Problem statement
Exactly as they appear, transcribe the entries and skip any pictures.

Raw data
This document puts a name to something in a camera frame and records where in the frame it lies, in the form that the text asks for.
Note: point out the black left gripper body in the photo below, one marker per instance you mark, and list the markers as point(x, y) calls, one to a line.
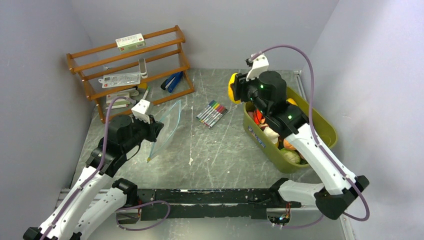
point(148, 131)

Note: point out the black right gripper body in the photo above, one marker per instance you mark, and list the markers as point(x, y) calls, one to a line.
point(246, 91)

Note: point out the yellow toy mango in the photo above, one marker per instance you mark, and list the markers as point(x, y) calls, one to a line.
point(231, 89)

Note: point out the clear zip top bag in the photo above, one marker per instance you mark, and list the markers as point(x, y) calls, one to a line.
point(170, 119)

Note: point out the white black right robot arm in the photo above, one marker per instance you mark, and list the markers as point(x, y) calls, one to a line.
point(340, 191)

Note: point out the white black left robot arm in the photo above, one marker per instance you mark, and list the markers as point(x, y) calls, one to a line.
point(95, 196)

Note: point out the red toy carrot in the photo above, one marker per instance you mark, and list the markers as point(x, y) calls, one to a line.
point(258, 117)

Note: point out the coloured marker pen set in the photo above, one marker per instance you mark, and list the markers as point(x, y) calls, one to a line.
point(211, 114)

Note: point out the white green marker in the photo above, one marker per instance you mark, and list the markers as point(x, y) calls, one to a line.
point(145, 94)

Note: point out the blue stapler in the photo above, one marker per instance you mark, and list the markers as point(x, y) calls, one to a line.
point(172, 81)

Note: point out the wooden three-tier rack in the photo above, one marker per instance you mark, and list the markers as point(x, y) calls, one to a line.
point(105, 71)

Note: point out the flat white package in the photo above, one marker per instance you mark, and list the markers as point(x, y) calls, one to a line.
point(120, 80)

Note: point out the white upright device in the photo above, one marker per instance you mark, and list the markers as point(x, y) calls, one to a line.
point(142, 68)

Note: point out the green toy cabbage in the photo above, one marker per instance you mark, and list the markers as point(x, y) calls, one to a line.
point(291, 156)

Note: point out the white green box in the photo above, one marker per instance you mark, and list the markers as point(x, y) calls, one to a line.
point(130, 43)

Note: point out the olive green plastic bin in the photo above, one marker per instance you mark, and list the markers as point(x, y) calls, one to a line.
point(324, 130)

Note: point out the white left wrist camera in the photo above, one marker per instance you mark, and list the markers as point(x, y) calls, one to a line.
point(141, 111)

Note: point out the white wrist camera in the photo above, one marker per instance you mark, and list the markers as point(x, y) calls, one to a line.
point(141, 111)
point(258, 64)

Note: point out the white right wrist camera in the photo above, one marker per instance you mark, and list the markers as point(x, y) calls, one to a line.
point(258, 64)

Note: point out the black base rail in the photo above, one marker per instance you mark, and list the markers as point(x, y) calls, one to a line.
point(255, 203)

Your solution
This document puts a name to something in a camera frame and records where in the frame it lies, in the form that the text asks for.
Note: point out the black left gripper body in the photo below, one marker per instance you mark, and list the markers as point(x, y) calls, one to a line.
point(148, 131)

Note: point out the black right gripper body in the photo above, one marker per instance you mark, and list the markers as point(x, y) calls, one to a line.
point(246, 91)

Note: point out the yellow toy mango in the photo above, one marker per instance you mark, and list the markers as point(x, y) calls, one to a line.
point(231, 89)

Note: point out the clear zip top bag in the photo above, one marker per instance you mark, and list the markers as point(x, y) calls, one to a line.
point(170, 119)

Note: point out the white black right robot arm in the photo above, one marker per instance you mark, and list the markers as point(x, y) calls, one to a line.
point(340, 191)

Note: point out the white black left robot arm in the photo above, one marker per instance you mark, and list the markers as point(x, y) calls, one to a line.
point(95, 196)

Note: point out the red toy carrot in the photo above, one marker per instance you mark, and list the markers as point(x, y) calls, one to a line.
point(258, 117)

Note: point out the coloured marker pen set in the photo above, one marker per instance you mark, and list the markers as point(x, y) calls, one to a line.
point(211, 114)

Note: point out the white green marker in the photo above, one marker per instance you mark, and list the markers as point(x, y) calls, one to a line.
point(145, 94)

Note: point out the blue stapler in the photo above, one marker per instance you mark, and list the markers as point(x, y) calls, one to a line.
point(172, 81)

Note: point out the wooden three-tier rack in the photo above, one marker per instance you mark, and list the markers as point(x, y) calls, one to a line.
point(105, 71)

Note: point out the flat white package in the photo above, one marker per instance you mark, and list the markers as point(x, y) calls, one to a line.
point(120, 80)

Note: point out the white upright device in the photo above, one marker per instance you mark, and list the markers as point(x, y) calls, one to a line.
point(142, 68)

Note: point out the green toy cabbage in the photo above, one marker per instance you mark, and list the markers as point(x, y) calls, one to a line.
point(291, 156)

Note: point out the white green box in the photo above, one marker per instance you mark, and list the markers as point(x, y) calls, one to a line.
point(130, 43)

Note: point out the olive green plastic bin in the photo above, one marker per instance you mark, and list the markers as point(x, y) calls, one to a line.
point(324, 130)

Note: point out the white left wrist camera in the photo above, one marker per instance you mark, and list the markers as point(x, y) calls, one to a line.
point(141, 111)

Note: point out the white wrist camera in the photo above, one marker per instance you mark, and list the markers as point(x, y) calls, one to a line.
point(141, 111)
point(258, 64)

Note: point out the white right wrist camera in the photo above, one marker per instance you mark, and list the markers as point(x, y) calls, one to a line.
point(258, 64)

Note: point out the black base rail in the photo above, one marker per instance you mark, and list the markers as point(x, y) calls, one to a line.
point(255, 203)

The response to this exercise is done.